We are extremely grateful for the encouraging support from local MP’s David Simpson and Margaret Ritchie, Members of the Environment, Food and Rural Affairs Committee and our hosts for what has become an immensely important event in our calendar and especially for our member companies supporting this initiative.

It’s another excellent example of the tremendous support from our local politicians for our campaign to help to accelerate the growth of Northern Ireland’s biggest industry and for initiatives within the framework of Year of Food and Drink. Local politicians, MPs, MLA and councillors have supported all the campaign’s activities to date. Their support has been immensely encouraging as we endeavour to increase awareness – and sales- of local food and drink in Northern Ireland, Great Britain and the Republic of Ireland.

It has long been clear that they all appreciate that better business will increase employment opportunities across Northern Ireland and especially in rural communities which have been adversely affected by the difficulties being experienced by many sectors of our farming industry.

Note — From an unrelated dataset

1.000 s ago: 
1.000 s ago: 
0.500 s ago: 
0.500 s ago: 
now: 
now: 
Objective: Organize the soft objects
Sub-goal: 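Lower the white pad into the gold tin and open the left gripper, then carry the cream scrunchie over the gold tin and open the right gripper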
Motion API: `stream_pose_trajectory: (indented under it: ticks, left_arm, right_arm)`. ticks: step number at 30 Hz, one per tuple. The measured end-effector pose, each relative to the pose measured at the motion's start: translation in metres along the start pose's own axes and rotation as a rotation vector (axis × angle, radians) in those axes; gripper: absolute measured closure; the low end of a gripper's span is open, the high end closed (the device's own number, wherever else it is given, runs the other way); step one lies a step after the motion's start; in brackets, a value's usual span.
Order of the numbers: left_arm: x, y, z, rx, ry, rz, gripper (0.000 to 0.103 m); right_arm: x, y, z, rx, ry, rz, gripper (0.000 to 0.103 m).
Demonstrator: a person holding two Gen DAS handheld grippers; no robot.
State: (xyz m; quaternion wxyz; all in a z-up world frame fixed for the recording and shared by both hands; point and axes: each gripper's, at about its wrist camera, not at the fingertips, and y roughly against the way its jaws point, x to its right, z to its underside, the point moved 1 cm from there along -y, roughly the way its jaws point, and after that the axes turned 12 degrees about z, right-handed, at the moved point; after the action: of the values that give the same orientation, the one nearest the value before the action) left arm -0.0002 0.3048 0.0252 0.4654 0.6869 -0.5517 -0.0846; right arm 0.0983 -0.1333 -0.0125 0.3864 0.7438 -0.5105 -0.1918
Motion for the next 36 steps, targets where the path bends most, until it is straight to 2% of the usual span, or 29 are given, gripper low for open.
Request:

There could scarcely be a better time to showcase our food and drink in Britain than on the eve of St Patrick’s Day, a key occasion within Year of Food and Drink’s theme for March – Heritage and Traditions – underpinning our provenance, a crucially important feature of our food and drink.

And it’s a feature that commands the attention and respect of buyers, food writers and tourists. We can be proud of our tremendous heritage of quality, wholesome and safe food and drink production and processing across all sectors.

Visitors to the Food NI presentation in the House of Commons will be able to learn more about our food heritage and to talk to many of the producers, both large and small, who are carrying it forward so enthusiastically through their dedication to maintain the highest production standards in the development of innovative food and drink.